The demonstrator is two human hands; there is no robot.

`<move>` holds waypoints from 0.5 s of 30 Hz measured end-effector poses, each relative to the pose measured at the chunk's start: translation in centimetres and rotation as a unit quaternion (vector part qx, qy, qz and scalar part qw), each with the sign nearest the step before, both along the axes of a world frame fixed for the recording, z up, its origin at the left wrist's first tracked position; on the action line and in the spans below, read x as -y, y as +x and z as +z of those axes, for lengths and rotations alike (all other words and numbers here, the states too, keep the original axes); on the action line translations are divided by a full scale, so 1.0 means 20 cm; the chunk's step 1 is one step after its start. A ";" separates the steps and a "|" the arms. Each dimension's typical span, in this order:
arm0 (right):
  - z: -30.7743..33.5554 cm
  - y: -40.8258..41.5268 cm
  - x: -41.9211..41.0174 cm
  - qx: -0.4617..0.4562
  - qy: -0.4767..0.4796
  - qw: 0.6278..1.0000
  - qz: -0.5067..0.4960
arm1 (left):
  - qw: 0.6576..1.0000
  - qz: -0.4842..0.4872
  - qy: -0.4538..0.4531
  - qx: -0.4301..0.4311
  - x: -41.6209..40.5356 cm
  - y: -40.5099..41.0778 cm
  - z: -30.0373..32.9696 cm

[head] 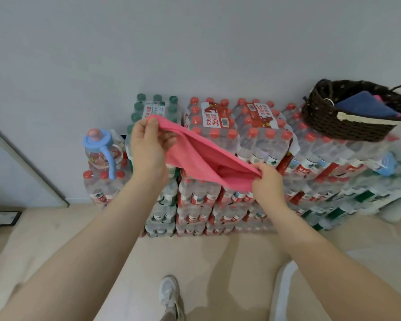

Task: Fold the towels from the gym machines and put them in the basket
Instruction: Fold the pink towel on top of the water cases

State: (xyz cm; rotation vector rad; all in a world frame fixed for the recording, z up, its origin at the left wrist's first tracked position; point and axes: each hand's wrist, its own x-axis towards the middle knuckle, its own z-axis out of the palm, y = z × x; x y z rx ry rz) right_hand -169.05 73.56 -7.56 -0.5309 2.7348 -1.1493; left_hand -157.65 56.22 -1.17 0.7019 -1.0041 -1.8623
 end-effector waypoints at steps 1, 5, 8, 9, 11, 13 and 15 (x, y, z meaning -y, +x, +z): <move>0.00 0.01 -0.07 0.017 0.010 1.000 0.000 | 1.000 0.014 0.021 -0.006 -0.02 0.03 -0.01; 0.04 0.05 -0.27 0.136 0.050 0.989 -0.002 | 0.997 0.043 0.066 0.026 -0.13 0.12 -0.11; 0.14 0.11 -0.32 0.349 -0.044 0.933 -0.075 | 0.993 0.043 0.088 0.072 -0.19 0.15 -0.19; 0.17 0.11 -0.33 0.384 -0.077 0.916 -0.088 | 0.991 0.038 0.088 0.090 -0.21 0.16 -0.20; 0.19 0.10 -0.36 0.382 -0.105 0.913 -0.101 | 0.987 0.032 0.079 0.136 -0.23 0.17 -0.23; 0.15 0.08 -0.41 0.201 0.012 0.978 -0.053 | 0.981 0.031 0.075 0.174 -0.24 0.17 -0.26; 0.12 0.05 -0.44 -0.058 0.190 0.980 0.016 | 0.977 0.027 0.084 0.193 -0.23 0.13 -0.28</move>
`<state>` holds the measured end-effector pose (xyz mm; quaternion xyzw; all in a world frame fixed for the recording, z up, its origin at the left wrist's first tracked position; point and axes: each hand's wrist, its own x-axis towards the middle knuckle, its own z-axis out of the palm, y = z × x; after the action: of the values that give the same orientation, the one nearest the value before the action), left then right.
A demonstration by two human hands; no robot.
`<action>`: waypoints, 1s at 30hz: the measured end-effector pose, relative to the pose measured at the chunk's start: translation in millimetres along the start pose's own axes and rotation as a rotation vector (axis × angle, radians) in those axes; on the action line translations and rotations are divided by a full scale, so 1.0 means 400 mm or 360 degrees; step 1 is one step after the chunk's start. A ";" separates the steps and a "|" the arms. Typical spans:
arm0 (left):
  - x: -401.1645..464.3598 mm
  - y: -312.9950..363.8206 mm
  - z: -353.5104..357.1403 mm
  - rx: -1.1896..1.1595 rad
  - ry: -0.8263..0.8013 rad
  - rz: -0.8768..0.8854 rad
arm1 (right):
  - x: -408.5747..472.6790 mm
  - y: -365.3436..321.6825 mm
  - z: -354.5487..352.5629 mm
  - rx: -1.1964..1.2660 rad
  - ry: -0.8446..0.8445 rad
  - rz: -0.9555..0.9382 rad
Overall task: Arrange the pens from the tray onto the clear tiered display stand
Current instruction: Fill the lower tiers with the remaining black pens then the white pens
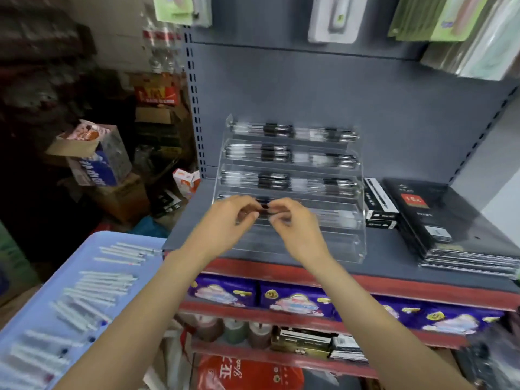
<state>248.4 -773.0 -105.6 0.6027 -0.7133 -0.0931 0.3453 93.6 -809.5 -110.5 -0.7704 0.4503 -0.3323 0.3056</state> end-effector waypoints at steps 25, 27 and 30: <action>-0.801 -0.859 -0.305 0.0396 -0.0744 -0.0936 | -0.147 -0.204 1.042 -0.0773 -0.0956 0.0171; -0.797 -0.862 -0.304 0.0359 -0.0659 -0.0956 | -0.140 -0.203 1.062 -0.0863 -0.0917 0.0169; -0.779 -0.877 -0.300 0.0341 -0.0565 -0.0964 | -0.130 -0.198 1.082 -0.0906 -0.0831 0.0257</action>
<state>610.9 -541.0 -327.3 0.7937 -0.5571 -0.2190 0.1080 453.7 -656.1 -318.2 -0.8450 0.4907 0.0380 0.2090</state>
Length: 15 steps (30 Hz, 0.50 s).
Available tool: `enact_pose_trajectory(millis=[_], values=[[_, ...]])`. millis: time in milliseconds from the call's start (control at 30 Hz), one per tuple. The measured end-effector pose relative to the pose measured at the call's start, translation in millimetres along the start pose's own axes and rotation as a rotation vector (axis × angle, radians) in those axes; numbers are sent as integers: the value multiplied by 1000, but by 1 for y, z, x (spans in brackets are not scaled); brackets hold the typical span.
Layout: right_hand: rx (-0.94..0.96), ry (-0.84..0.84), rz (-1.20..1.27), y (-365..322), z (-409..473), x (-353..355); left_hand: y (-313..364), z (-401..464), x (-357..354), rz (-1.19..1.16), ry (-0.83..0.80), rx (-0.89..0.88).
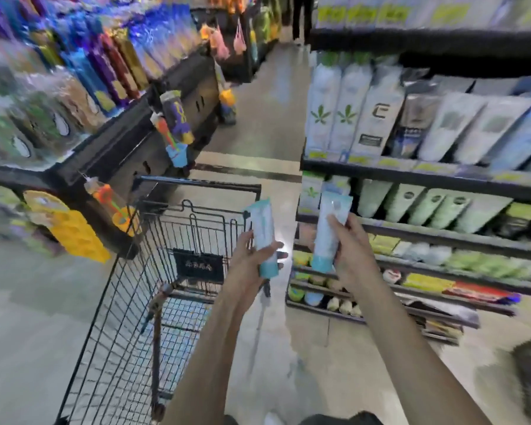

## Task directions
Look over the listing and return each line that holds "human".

## Reply
The demonstrator is two human hands; there is no robot.
A demonstration by two human hands; no robot.

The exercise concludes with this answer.